Ribosome profiling expands pool of potentially protein-coding regions of DNA

By Nick Paul Taylor, The Science Advisory Board contributing writer

July 14, 2022 -- Using ribosome profiling (Ribo-seq), researchers from 20 institutions worldwide have identified more than 7,200 previously unrecognized gene segments of the human genome that may code for new proteins. The initiative could build on the understanding of gene-protein relationships gained 20 years ago through the Human Genome Project and reveal factors that contribute to traits and diseases.

In a July 13 correspondence to Nature Biotechnology, researchers presented an attempt to bring together data on open reading frames (ORFs), spans of DNA that may code for proteins, into a standardized catalog. The goal of the international consortium is to encourage the scientific community to integrate the data into the major human genome databases.

The first sequencing of the human genome revealed around 20,000 genes that code for proteins. Since then, researchers have questioned whether the initiative identified all the DNA that contains instructions for making proteins. Because protein-coding regions are identified by comparing DNA from different species, researchers may have missed relevant regions that arose in relatively recent evolutionary steps.

Independently, researchers have been discovering ORFs that may code for proteins, leading some of them to come together to assemble their findings into a standardized catalog. The work entailed finding ways to combine data generated in different ways from multiple labs.

"Our intention is for the Ribo-seq phase I catalog to be seen as a pragmatic interim solution to a long-term problem. We believe that reference annotation databases can advance both scientific and clinical research through the propagation and standardization of Ribo-seq ORF datasets, even -- and perhaps especially -- while the phenotypic impact of these features remains uncertain," state the authors of the correspondence.

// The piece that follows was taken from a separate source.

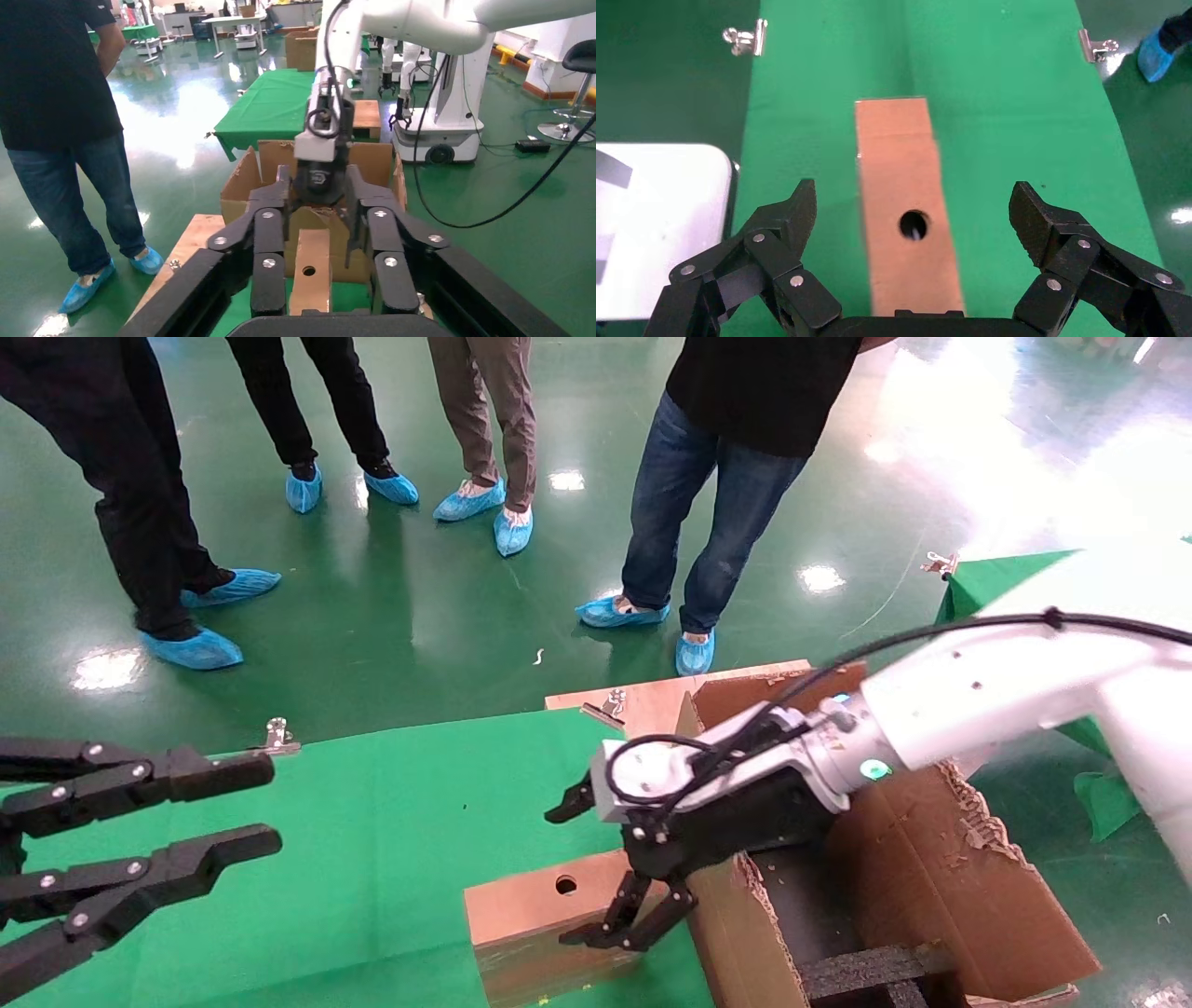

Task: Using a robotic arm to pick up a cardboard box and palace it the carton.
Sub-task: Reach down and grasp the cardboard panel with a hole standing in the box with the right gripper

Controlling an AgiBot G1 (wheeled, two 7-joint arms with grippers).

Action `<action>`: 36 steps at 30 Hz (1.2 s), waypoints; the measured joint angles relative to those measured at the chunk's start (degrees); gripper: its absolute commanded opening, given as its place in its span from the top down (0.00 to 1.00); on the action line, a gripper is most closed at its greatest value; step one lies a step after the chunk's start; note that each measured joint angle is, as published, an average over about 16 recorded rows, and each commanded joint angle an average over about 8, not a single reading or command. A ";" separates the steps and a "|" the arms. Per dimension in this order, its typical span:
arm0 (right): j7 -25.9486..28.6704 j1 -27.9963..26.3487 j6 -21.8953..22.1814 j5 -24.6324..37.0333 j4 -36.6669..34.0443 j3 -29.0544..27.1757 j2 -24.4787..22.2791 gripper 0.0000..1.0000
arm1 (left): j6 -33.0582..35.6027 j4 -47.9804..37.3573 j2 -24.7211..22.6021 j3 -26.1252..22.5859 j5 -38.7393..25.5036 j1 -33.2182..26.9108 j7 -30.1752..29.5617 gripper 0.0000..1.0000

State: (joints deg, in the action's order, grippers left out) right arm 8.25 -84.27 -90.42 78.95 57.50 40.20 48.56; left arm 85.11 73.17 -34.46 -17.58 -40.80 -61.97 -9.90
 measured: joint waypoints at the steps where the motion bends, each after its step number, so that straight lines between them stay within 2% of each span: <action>1: -0.42 -0.75 -0.02 0.61 -0.85 0.89 0.66 0.00 | 0.00 0.00 0.00 0.00 0.00 0.00 0.00 1.00; 15: -6.13 -9.55 -0.28 6.79 -10.52 13.48 8.76 0.00 | -0.01 0.00 0.01 -0.04 0.02 -0.01 0.02 0.99; 16: -6.45 -10.00 -0.28 6.95 -10.96 14.26 9.13 0.00 | -0.02 0.00 0.02 -0.04 0.03 -0.01 0.02 0.93; 21: -7.69 -11.82 -0.24 7.10 -12.80 17.45 10.47 0.00 | -0.02 0.00 0.02 -0.05 0.02 -0.01 0.02 0.30; 22: -7.88 -12.09 -0.22 7.04 -13.09 17.94 10.64 0.03 | -0.02 -0.01 0.02 -0.05 0.02 -0.01 0.03 0.18; 23: -8.05 -12.32 -0.20 6.95 -13.35 18.37 10.78 0.10 | -0.03 -0.01 0.02 -0.05 0.01 -0.01 0.03 0.06; 24: -8.20 -12.52 -0.18 6.85 -13.57 18.73 10.89 0.21 | -0.03 -0.01 0.02 -0.05 0.01 -0.01 0.03 0.00; 29: -8.68 -13.13 -0.10 6.36 -14.32 19.84 11.18 0.84 | -0.03 -0.01 0.03 -0.05 0.00 0.00 0.03 0.00; 30: -8.72 -13.18 -0.09 6.28 -14.40 19.93 11.20 0.94 | -0.04 -0.02 0.03 -0.05 -0.01 0.00 0.03 0.00; 32: -8.77 -13.24 -0.08 6.21 -14.50 20.04 11.23 1.00 | -0.04 -0.02 0.03 -0.05 -0.01 0.00 0.03 0.00; 36: -8.78 -13.24 -0.07 6.14 -14.50 20.03 11.21 1.00 | -0.04 -0.02 0.03 -0.06 -0.01 0.00 0.03 0.00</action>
State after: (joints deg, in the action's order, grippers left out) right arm -0.52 -97.51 -90.49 85.09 43.00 60.23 59.77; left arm 85.07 73.15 -34.43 -17.63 -40.81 -61.97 -9.87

Having created the catalog, the team annotated it onto GENCODE, gene sets that are used by the National Institutes of Health's Encyclopedia of DNA Elements (ENCODE) public research consortium. The annotation is the first step in a push to raise the profile of ORFs and thereby set the stage for more research based on the discoveries of the potentially important spans of DNA.

"For too long, the scientific community has been mostly left in the dark about these ORFs. This is the point at which they enter the mainstream of genomic and medical science -- an effort which we expect to have wide-ranging ripple effects," said Jonathan Mudge, PhD, from the European Molecular Biology Laboratory-European Bioinformatics Institute who co-led the effort, in a statement.

The researchers believe the ORFs, which are exclusive to primates, are likely to contribute to human traits and diseases, including rare conditions and common afflictions such as cancer. However, they are yet to show which ORFs relate to which traits and diseases. Integrating the ORFs into genome databases is intended to support work to understand the role of the spans of DNA.

In the initial dataset, GENCODE has classified 10 ORFs as protein coding. The evolutionary profile of many of the ORFs "remains hard to interpret," the researchers said, in part because "distinguishing ORF selection at the protein and DNA levels can be especially difficult for very small regions, and Ribo-seq ORFs are typically much smaller than those of known annotated proteins."